They left their villages, cities and countries by the thousands. Europe saw a mass movement the like of which had never before been experienced, and all compressed within a single calendar year. A contemporary, Villani, declared that there were at least 200,000 pilgrims daily in Rome G. Ventura, another contemporary eye-witness , said that crowds were so great that he saw men and women trampled underfoot.
The poet Dante could find no better comparison for the multitudes of the damned in his Inferno than the crowds which congregated in Rome during this Jubilee.
But if the pilgrims went to Rome to gain the total remission of their sins, they had to show their gratitude to the Blessed Peter and Paul, not only with prayers, but also with a more tangible token of their reverence, that is, with money; and this they did. Cardinal Gaietano, nephew of the pope, admitted that his uncle Boniface received more than 30,000 gold florins, offered by pilgrims at the altar of St. Peter alone, and 20,000 at that of St. Paul.
He was in that position to know. In addition we have the description of an eye-witness who took part in the same Jubilee pilgrimage, the historian Ventura.
Ventura has assured us that the tribute received by Pope Boniface on this occasion was "incomputable". Then, to prove that his occasion was not exaggerated, he gives a glorious description. At the altar of St. Paul, he says, where he went to pray himself, there stood, by day and by night, two clerks and "raking in infinite money" - his very words! (1) Pope Boneface's Jubilee had proved a tremendous success.
The Blessed Peter's coffers were replenished, and Rome prospered once more for a while.
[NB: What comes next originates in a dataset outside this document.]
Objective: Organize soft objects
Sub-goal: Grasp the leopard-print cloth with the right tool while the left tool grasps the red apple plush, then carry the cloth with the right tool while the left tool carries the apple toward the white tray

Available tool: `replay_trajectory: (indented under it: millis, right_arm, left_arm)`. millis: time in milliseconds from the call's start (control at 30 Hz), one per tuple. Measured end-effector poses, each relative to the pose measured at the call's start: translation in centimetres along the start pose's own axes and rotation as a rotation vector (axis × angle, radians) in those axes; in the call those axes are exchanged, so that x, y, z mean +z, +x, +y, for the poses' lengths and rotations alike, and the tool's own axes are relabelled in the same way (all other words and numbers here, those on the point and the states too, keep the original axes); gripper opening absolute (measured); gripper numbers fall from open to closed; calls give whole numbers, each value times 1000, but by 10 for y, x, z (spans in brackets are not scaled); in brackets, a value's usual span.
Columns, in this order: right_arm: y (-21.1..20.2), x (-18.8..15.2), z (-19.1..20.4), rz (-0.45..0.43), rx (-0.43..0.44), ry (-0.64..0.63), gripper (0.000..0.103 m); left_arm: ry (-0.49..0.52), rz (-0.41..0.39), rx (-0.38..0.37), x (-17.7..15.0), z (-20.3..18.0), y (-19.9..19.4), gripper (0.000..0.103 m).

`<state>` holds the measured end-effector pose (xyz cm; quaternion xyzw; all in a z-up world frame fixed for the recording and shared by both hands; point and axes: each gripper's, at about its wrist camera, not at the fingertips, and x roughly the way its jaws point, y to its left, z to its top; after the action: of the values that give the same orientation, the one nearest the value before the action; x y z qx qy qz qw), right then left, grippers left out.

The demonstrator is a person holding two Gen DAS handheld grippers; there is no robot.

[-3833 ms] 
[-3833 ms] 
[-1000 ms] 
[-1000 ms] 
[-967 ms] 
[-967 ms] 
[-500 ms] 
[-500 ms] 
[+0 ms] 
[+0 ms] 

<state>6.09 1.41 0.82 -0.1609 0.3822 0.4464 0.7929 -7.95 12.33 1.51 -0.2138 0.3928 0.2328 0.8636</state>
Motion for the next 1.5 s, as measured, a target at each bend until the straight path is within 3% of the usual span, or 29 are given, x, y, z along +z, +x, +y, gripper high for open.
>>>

Then, to make sure that the pilgrims would come in multitudes as on the first occasion, he offered them a further spiritual inducement. In June 1346 he issued another bull in which he asserted that he had complete control and, indeed, power over the future life. And, proceeding to exact details, he told the prospective pilgrims that he could order the angels of heaven to liberate from purgatory the souls of any of them who might die on the road to Rome.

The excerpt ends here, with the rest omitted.